I’ve been eager to see Author Rank implemented since I first saw Matt Cutts interview Steven Levy.

This actually predates Authorship and the follow-up question by Matt (along with a bit of body language) makes it clear that Google was thinking about this seriously. While I absolutely do look for connections and patterns that might paint a picture of the future I’m not looking for it behind every corner and trying to fit Author Rank into each and every odd result or anecdote.


You Will Respect My Authority!

I prefer to talk about how people might build authority rather than how they would build Author Rank. Just as links are the result and not the goal, Author Rank will be the result and not the goal of your efforts.

Discussions about what makes someone an authority and how Google might want to translate that into math are fascinating. What makes someone authoritative versus popular? Is there a difference? If so, how would you go about separating the two?

How do you map the decline of authority? Of someone who is no longer really an expert and just mailing it in? Can you identify this even if they remain popular? How can you tell if someone is endorsing content based on merit or friendship? Is it what you know or who you know?

Furthermore, you could find that one was popular for the wrong reasons.
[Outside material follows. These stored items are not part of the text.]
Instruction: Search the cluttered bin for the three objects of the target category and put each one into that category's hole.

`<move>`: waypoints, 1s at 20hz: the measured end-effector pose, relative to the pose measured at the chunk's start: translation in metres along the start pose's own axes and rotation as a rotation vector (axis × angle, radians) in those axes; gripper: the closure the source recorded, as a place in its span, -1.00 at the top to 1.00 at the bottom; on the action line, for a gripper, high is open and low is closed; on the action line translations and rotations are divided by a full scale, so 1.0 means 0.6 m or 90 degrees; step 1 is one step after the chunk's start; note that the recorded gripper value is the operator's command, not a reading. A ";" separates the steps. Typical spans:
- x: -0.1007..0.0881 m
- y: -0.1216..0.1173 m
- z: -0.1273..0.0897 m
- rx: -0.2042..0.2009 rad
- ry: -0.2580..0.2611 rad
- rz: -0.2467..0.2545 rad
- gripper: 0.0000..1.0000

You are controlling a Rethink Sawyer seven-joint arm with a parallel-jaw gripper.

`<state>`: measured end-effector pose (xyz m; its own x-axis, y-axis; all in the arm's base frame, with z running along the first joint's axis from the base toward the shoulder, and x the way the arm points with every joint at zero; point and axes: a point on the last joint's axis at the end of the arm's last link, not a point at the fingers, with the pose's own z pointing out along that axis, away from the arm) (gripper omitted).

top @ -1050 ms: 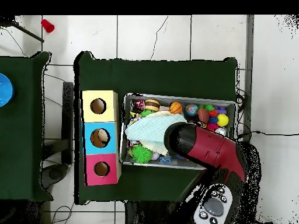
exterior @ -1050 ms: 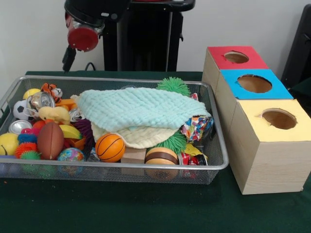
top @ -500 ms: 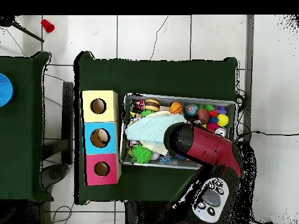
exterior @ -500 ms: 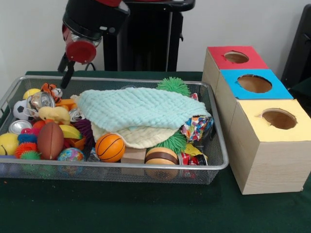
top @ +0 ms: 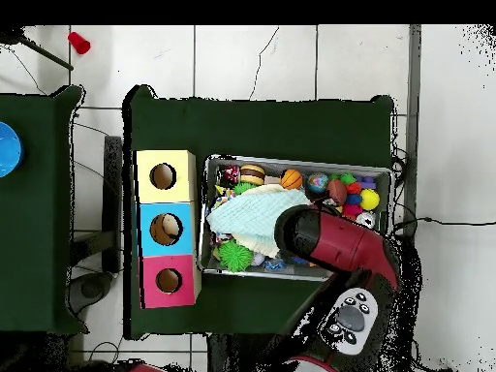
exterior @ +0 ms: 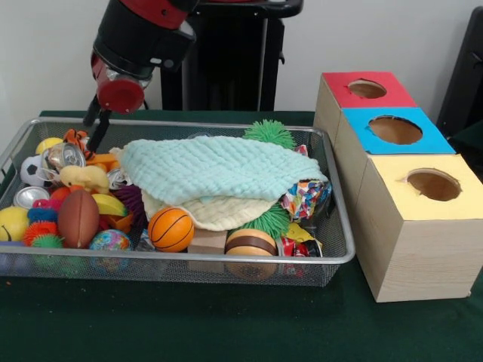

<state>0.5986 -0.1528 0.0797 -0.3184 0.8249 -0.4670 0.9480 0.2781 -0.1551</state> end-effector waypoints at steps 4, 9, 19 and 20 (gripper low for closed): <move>-0.003 -0.011 0.031 0.002 -0.006 0.001 1.00; 0.002 -0.019 0.061 0.005 -0.008 -0.001 1.00; 0.036 -0.030 0.106 0.026 0.012 -0.008 1.00; 0.040 -0.030 0.108 0.027 0.014 -0.008 1.00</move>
<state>0.5741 -0.1700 0.0151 -0.3305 0.8320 -0.4456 0.9427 0.2685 -0.1980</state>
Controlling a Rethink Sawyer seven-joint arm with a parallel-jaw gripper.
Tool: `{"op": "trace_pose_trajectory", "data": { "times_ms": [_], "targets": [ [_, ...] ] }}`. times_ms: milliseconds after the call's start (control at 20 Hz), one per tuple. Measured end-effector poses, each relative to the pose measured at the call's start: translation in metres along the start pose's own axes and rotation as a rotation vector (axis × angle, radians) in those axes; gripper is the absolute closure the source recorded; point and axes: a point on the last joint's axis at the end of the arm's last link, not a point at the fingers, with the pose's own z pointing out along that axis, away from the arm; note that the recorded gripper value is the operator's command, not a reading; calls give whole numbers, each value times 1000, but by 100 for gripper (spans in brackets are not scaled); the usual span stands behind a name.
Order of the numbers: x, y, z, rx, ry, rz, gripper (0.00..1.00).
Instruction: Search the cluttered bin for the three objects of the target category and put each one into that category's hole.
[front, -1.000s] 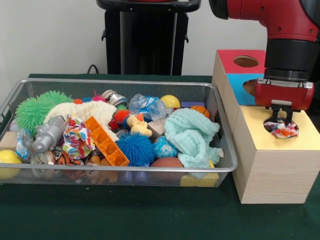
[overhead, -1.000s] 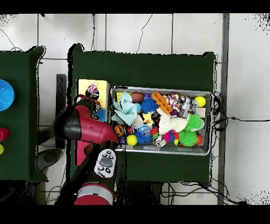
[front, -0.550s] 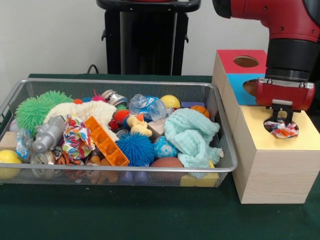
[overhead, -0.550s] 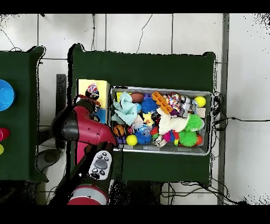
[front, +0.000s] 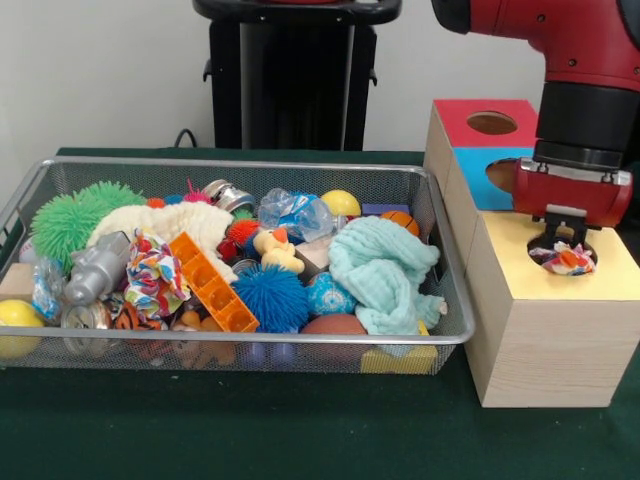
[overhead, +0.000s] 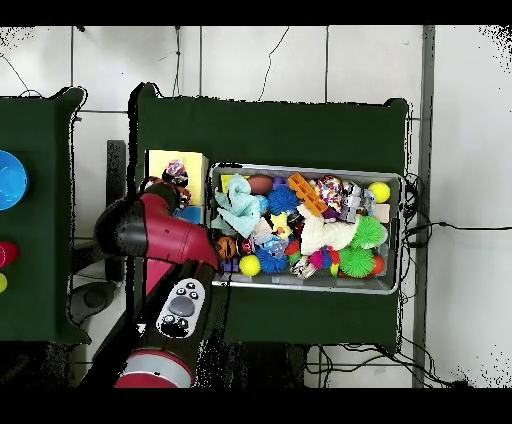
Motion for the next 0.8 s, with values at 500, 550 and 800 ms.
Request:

Would you want to rank someone highly who simply fanned the flames of dissent and created controversy? The tone and type of interaction will be important so sentiment analysis and other processes will need to determine how to use social interaction as a reliable signal.


We're Dealing With A Badass Over Here

And how does influence fit into this equation? One can be influential without being popular, but clearly being popular gives you a better chance of being influential just by sheer reach. Can you be influential without being an authority? I think so. Just look at Jenny McCarthy and her influence within the anti-vaccine movement.

The latter clearly strays into the subjective nature of quality, relevance and authority that I touched on after the Panda update. Personalization helps to ensure that your subjective view of authority is reflected back to you. That’s why search results are changed based on who you follow on Google+. And personalization of search results is the most important thing about Google+ in my view.

But in discussing how Google might identify authority and expertise, we’re dealing with the aggregate. So the question isn’t really about your personal view (which is reflected back in Search+ results) but how the aggregate views different figures and authorities.

Of course, being likable is part of the way you can obtain authority. And it is often not what you say, but how you say it (or present it) that gets you noticed. So part of building authority is in ensuring that you can communicate in a way that conveys that expertise but also makes it accessible and … memorable.

Yes, I see all of this as being related because the same content presented in comic sans without any images or paragraph breaks wouldn’t have nearly the same impact and would not, ultimately, convey authority. Even though the actual words are the same!

I had a similar conversation with Dan Shure where he wondered about the impact of publishing content from Rand Fiskin under somebody else’s name. Would it get as much ‘play’ and be received as well? I doubt it. So what does that say about the connection of authority, popularity and quality assessment?

These are just a few of the things that make this topic so incredible.


I believe Google wants to use Author Rank but I also believe that it’s far more difficult than we think. Focusing solely on Author Rank may blind us to tracking Google’s progress and building what is truly important. Authority.